A shaft of light penetrated the bedroom gloom. It was 6.15 am and Georgine was already up and about. She was anxious to get on with our morning routine and thought that manipulating the Venetian blinds was the best device for waking Ian up. Alarm clocks did not seem to work effectively since his hearing began its slow decline a few years back, so Georgine had to resort to strategy to get things moving.
Ian, still half asleep was working his eyelids open to check out the time. Yes, it was 6.15! Exiting the bed had become a kind of routine in itself. The covers were thrown back and Ian leaped out of bed, tottering toward the bathroom to apply cold water to his eyes. This would start the process of waking up for him. The next step was to find the walking attire and get it all on right way around. Finally he made the trek out to the garage to put on those worn out shoes he still liked to wear. Georgine thought it was about time Ian discarded those old faithfuls, but for some reason Ian still liked to wear them.

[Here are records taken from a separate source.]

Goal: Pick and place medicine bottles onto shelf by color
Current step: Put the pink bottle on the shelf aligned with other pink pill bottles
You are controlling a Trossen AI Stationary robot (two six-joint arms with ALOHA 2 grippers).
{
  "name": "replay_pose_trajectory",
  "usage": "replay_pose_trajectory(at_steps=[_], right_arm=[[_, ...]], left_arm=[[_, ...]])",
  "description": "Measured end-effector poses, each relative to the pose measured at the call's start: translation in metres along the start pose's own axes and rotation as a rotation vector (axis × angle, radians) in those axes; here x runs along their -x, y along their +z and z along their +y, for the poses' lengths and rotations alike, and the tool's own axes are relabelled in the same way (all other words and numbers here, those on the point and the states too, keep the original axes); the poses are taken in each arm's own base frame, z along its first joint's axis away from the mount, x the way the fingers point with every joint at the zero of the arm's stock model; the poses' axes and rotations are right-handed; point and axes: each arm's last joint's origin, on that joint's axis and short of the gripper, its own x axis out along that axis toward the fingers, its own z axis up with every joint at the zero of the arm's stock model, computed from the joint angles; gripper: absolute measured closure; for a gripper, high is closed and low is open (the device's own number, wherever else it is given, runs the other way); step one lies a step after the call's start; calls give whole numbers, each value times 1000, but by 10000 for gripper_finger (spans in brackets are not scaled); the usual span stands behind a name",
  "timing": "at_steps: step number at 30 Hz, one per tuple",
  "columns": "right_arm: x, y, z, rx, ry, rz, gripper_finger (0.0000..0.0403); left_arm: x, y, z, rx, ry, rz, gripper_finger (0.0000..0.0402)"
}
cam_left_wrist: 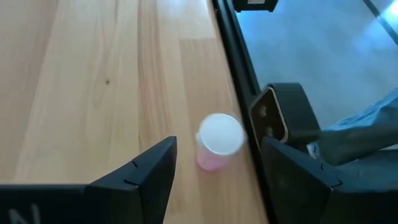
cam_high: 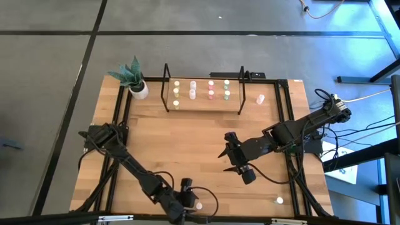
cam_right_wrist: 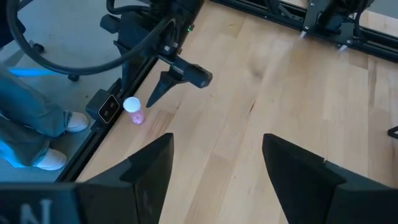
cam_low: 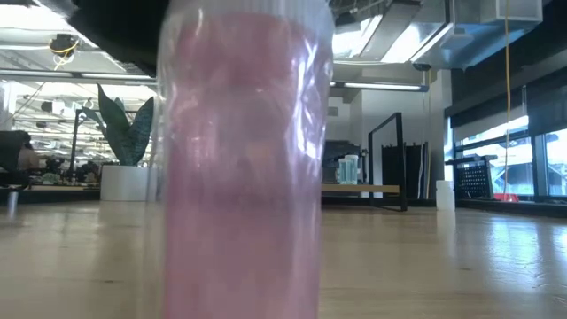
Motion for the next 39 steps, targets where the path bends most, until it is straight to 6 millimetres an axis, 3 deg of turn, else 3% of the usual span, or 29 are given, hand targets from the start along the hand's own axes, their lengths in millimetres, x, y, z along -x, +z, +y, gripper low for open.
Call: replay_pose_trajectory(at_steps=[8,20,39], right_arm=[[0,0,0,0,1,0,155],[0,0,0,0,1,0,155],[0,0,0,-1,1,-2,155]], left_arm=[[-5,3,10,-1,29,1,174],[-1,1,-3,8,-16,-19,173],[-6,-5,-2,-9,-7,4,172]])
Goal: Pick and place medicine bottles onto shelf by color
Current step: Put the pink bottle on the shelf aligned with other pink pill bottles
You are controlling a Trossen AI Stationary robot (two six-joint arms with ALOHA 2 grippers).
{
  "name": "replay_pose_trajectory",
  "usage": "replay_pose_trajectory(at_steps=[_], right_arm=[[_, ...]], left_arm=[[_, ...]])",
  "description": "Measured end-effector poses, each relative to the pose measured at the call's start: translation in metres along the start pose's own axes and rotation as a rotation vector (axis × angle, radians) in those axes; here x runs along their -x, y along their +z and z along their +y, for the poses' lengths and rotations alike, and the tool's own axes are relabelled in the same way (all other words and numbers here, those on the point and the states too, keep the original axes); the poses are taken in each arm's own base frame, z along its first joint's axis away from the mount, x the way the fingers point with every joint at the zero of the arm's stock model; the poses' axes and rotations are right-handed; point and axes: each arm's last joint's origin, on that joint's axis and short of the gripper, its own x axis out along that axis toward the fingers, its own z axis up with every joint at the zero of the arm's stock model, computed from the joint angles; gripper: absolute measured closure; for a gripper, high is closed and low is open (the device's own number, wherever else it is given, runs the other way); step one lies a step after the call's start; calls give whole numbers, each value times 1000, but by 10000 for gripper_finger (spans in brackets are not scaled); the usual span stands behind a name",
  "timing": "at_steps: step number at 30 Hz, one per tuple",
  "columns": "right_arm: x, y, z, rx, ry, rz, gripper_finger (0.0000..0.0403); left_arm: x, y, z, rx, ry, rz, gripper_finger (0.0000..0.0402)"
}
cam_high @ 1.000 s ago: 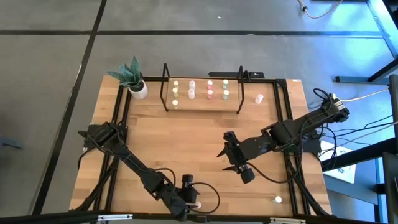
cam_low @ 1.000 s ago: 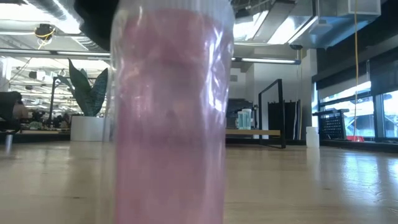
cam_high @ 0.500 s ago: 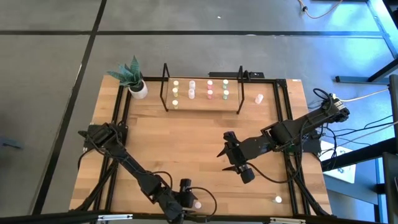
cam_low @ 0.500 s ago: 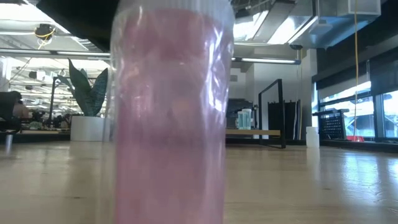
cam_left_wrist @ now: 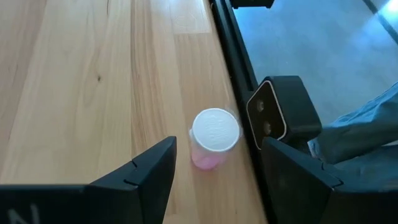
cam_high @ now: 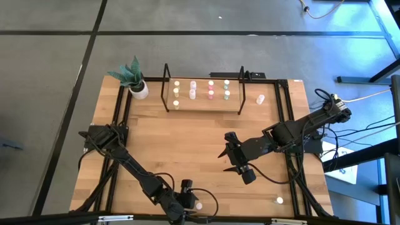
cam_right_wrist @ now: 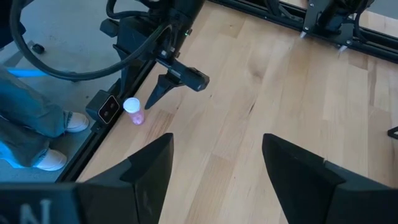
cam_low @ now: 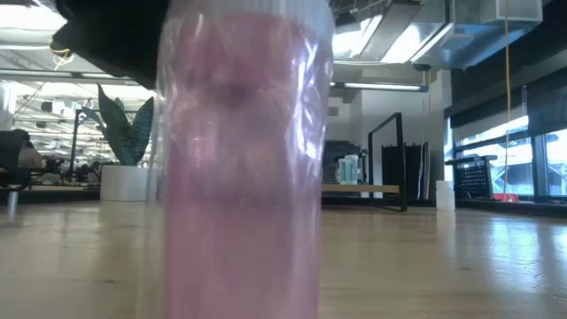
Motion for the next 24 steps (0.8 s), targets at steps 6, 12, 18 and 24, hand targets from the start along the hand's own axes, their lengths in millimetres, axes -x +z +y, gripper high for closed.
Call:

Getting out of “fortress” home address was always an interesting procedure. The house entry and exit points were all double and triple locked, and to add a sense of security the place was alarmed. Sometimes Ian would forget the alarm system had been activated and re-enter through the lock maze to the shrill trumpeting of the Chubb security system. Now, that was something he did not need to have his hearing aids on to hear.
Eventually, they were on their way for the morning walk on the dog squad circuit. It took about 5 minutes for Ian to switch from remote control to manual control in the mornings. He liked to be wide-awake for the exercise session, as Georgine and he had developed a grading system to determine the quality of the “good mornings” they received during the circuit. The highest quality greeting was a broad smile and a loud “good morning.” On a scale of 1 to 10, 10 of course being the highest, a short conversation with a fellow traveller would be right up there at the top. Those who passed by without any form of recognition would receive a zero. Through this means it was possible to gauge the mood of each regular dog squad member, and know how to approach them on the walkway.
Members of the dog squad were an interesting lot. A couple steered a massive brute around the circuit, while the dog sized up each person passing by. Ian swore that the dog’s guttural noises resembled the word “lunch.” They gave that little company a wide berth. Not too far into the morning walk would be a little group, members of the dog squad, standing around watching as their respective pets huddled in conference. They’ve not been able to ascertain whether this was a scandal swapping event, or a full-blown continuing education convention for dogs. Obviously not everyone could join in as new entrants had to endure the sniff test before being allowed into the circle.
There was a great deal of talent to be found within the dog squad fraternity. One dog specialized in placing brown “curlies” on top of the markers in a proposed shopping complex car park. He’d learned the technique watching his mistress decorate cakes no doubt, and was out to practice this new talent at every opportunity. Several dogs were undergoing obedience training in the same area as they passed by. One of their favourites was Smiley. This was not her proper name of course, but the dog had one of those happy, broad grins that make you want to burst into laughter as you pass by. Another dog liked to head for the drain and stand motionless as the drain water rushed through its legs. This was a frustrating experience for the owner, especially after the dog had just had its weekly grooming session.
You could never tell where and when the milkman would show up on our walk circuit. When you least expected it, there would be a loud “Moo” from a loud speaker and a delivery van would swing around the corner for a quick delivery of milk and assorted breakfast goodies. We could count on the milkman for a grade 8 greeting each time we saw him.
Another regular was the elderly man with an Asian woman pushing a pram. A member of the dog squad said this couple lived nearby, but that they were not able to determine if it was wife or daughter in law in spite of careful observations of the house where they lived. This appeared to support the claim that Australia would one day be the first Eurasian country in the world as there was occasional sighting on the circuit of the middle aged Caucasian man with an Asian girl in tow. They were particularly interested in this couple, as the young lady had “play here” prominently displayed on the seat of her jeans.
Occasionally walks would take them through land development areas of the circuit. There they would see kangaroos and wallabies looking confused as they scanned wistfully across areas they’d once grazed, and on which houses now sprouted like mushrooms after rain. The ‘roos would sit motionless and staring as Ian and Georgine walked on by them.
Before they knew it, the circuit of one hour had been completed and they found themselves on the homeward stretch. Fighting their way through the maze of locks they’d re-enter home to digest memories of the walk, and look forward to the next circuit of the dog squad track and its novel experiences.